▶ Your goal
Scan the data below and pick out the lines containing the word "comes".
━━━━━━
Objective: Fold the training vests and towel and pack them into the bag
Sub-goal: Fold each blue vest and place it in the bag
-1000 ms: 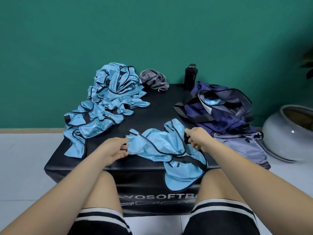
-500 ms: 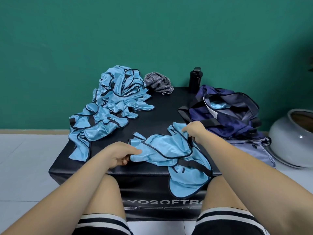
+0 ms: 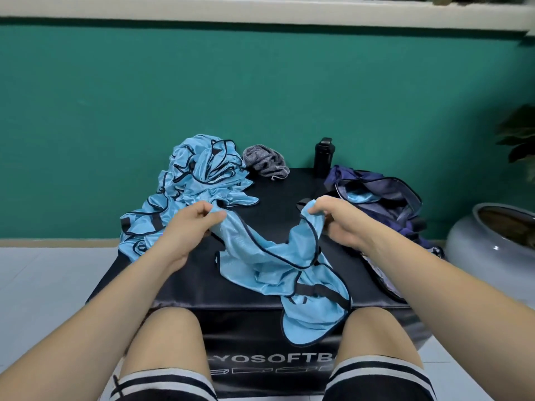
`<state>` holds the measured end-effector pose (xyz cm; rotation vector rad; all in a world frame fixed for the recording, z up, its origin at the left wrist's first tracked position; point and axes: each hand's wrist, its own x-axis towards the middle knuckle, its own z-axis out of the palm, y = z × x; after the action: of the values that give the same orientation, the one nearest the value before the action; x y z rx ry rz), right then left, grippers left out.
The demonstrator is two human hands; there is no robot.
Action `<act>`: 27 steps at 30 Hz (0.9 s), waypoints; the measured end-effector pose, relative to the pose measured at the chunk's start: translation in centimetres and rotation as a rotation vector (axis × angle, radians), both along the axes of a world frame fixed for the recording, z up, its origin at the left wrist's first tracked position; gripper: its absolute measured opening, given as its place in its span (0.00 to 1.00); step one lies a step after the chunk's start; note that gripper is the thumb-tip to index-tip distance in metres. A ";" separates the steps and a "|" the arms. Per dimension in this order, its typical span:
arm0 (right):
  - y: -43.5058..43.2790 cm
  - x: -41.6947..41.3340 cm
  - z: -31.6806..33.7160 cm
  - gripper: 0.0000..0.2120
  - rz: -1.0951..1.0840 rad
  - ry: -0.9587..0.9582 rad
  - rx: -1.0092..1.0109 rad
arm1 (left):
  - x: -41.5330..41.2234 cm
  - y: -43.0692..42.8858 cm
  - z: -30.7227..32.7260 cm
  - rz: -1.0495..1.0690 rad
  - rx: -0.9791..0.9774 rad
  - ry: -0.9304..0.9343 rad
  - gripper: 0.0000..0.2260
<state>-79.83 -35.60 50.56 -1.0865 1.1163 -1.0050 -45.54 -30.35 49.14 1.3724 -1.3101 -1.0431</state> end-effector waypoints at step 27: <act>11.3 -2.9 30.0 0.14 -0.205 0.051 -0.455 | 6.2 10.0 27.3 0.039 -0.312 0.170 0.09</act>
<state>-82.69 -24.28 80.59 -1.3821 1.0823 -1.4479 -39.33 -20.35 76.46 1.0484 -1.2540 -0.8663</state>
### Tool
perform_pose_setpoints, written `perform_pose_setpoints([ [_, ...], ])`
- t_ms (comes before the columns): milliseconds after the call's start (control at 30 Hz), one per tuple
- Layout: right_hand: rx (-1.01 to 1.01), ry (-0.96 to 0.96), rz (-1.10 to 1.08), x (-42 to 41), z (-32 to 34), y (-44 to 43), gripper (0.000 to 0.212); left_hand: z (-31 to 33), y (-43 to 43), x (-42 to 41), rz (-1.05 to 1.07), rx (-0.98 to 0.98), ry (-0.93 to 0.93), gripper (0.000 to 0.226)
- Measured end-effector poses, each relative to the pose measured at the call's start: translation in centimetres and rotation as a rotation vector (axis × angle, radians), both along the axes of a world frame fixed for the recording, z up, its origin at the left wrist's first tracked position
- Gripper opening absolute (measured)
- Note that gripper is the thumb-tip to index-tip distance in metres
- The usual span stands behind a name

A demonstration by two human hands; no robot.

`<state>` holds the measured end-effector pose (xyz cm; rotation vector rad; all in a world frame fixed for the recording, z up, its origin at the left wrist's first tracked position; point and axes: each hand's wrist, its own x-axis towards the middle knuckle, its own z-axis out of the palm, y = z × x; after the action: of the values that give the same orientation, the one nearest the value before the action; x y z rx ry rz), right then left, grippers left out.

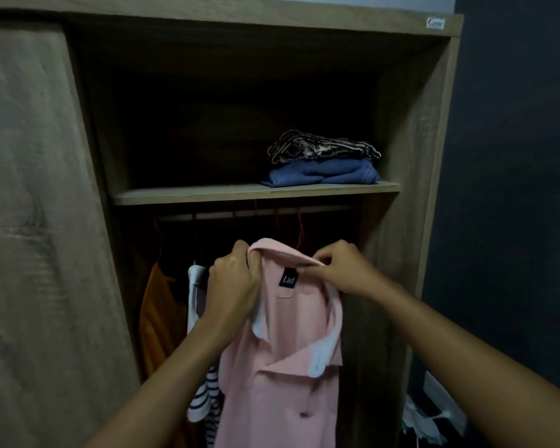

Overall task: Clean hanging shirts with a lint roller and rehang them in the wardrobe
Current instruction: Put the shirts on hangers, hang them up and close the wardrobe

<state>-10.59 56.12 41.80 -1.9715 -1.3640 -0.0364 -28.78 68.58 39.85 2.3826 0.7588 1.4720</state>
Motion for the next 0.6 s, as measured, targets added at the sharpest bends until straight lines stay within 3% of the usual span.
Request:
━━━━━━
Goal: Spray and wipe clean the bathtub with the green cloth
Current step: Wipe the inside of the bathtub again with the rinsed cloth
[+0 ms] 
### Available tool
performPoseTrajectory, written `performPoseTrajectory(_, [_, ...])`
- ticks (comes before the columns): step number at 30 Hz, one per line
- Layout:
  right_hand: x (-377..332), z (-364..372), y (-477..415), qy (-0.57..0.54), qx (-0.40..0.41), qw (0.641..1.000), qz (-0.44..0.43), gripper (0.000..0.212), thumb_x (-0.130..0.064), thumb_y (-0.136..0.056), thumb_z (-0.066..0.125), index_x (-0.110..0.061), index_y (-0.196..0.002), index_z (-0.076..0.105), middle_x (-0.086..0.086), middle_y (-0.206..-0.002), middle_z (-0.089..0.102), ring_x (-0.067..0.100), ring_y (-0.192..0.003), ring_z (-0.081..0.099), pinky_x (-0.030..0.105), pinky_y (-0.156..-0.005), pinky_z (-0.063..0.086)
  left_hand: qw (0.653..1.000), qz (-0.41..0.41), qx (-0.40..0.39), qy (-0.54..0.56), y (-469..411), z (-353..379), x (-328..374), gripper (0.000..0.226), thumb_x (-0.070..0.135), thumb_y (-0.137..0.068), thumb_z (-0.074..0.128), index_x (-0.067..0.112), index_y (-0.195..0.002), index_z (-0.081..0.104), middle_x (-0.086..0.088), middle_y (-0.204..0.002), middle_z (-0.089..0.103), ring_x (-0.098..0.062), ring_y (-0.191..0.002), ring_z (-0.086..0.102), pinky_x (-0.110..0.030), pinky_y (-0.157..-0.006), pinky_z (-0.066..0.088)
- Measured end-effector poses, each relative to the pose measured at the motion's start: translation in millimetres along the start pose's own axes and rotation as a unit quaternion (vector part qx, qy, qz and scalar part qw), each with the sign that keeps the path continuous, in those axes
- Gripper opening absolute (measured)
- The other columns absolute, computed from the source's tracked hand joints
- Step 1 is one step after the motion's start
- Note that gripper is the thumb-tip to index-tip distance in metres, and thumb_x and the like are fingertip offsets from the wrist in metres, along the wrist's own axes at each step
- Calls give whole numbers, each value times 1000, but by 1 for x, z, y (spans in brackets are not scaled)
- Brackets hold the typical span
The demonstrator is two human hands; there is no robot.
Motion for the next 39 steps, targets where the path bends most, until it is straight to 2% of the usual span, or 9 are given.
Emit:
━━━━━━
▶ Exercise solution
- t_ms (comes before the columns): milliseconds after the call's start (control at 30 Hz), one per tuple
- ticks (comes before the columns): step number at 30 Hz, one per line

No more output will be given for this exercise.